Documenting the American South Logo

Town and Gown

Primary Documents Arranged by Subtopic:
General
Boarding Houses
Merchants and Shopkeepers
Taverns and Pubs

The town of Chapel Hill has been shaped by its proximity to the University of North Carolina. The original town lots were part of the lands donated for the site of the university. The university trustees laid out thirty lots, twenty-four of two acres each and six of four acres each. They sold them to the public on 12 October 1793, the very day they laid the cornerstone of the university's first building. Thus began a symbiotic and colorful relationship between Chapel Hill and the university.

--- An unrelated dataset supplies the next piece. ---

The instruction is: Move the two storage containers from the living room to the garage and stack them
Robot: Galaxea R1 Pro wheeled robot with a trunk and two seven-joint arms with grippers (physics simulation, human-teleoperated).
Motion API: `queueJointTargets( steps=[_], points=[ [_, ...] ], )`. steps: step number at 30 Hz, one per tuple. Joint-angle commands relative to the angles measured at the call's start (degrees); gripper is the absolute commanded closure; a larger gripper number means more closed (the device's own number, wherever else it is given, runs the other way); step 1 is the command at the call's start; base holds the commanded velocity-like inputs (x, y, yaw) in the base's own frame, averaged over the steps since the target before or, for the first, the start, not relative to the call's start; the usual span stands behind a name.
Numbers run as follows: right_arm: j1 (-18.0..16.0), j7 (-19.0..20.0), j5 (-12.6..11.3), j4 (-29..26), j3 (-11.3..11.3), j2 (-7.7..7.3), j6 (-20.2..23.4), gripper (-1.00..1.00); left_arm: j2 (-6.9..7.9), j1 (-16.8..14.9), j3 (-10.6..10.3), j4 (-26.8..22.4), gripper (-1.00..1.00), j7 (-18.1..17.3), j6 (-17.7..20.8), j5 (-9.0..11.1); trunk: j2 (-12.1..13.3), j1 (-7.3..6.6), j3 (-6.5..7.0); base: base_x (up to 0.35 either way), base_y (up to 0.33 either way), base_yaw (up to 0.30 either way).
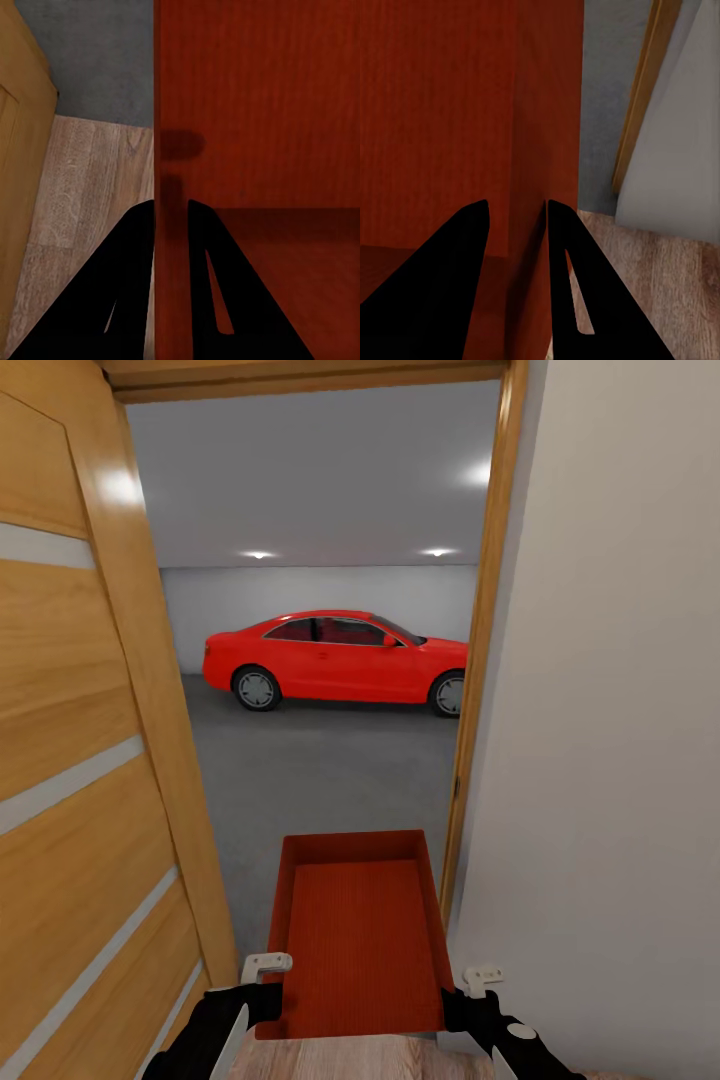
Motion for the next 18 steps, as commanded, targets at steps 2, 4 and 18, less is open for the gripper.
queueJointTargets(
  steps=[2,4,18],
  points=[
    [0.0,3.2,-0.4,0.2,0.6,-0.11,-0.2,1.00,0.58,-0.1,0.4,-2.5,1.00,-0.2,0.3,0.0,-0.1,0.02,-0.12,0.000,0.004,0.000],
    [0.0,3.2,-0.4,0.2,0.6,-0.11,-0.2,1.00,0.58,-0.1,0.4,-2.5,1.00,-0.2,0.3,0.0,-0.1,0.02,-0.12,0.000,0.078,0.000],
    [0.0,3.2,-0.4,0.2,0.6,-0.11,-0.2,1.00,0.58,-0.1,0.5,-2.5,1.00,-0.2,0.3,0.0,-0.1,0.02,-0.12,0.000,0.185,0.000]
  ],
)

In the period covered by "The First Century of the First State University," Chapel Hill was just a village. A re-created 1795 map presented here shows the initial size and layout of the village. Two early nineteenth-century maps and a mid-century map illustrate the modest growth of Chapel Hill in the antebellum period. These maps will orient readers and help them understand why difficulties arose in the relations between local residents and university students and faculty. Many students boarded in homes or boarding houses in the village. Student letters reveal that accommodations ranged from homey and comfortable to miserable. Trustee minutes show repeated efforts to regulate boarding by declaring certain houses off limits and by setting a ceiling on the rates that could be charged. The trustees also attempted to prevent the students from accumulating debts with local merchants. Disorder and vice—especially alcohol—attracted the interest of some students. The trustees battled this on many fronts—by limiting the hours students could be off campus, requiring students to deposit their funds with the bursar, lobbying the General Assembly to prohibit the sale of liquor in and near Chapel Hill, and asking parents to encourage their sons to obey regulations designed to preserve them from temptation. These efforts met with limited success.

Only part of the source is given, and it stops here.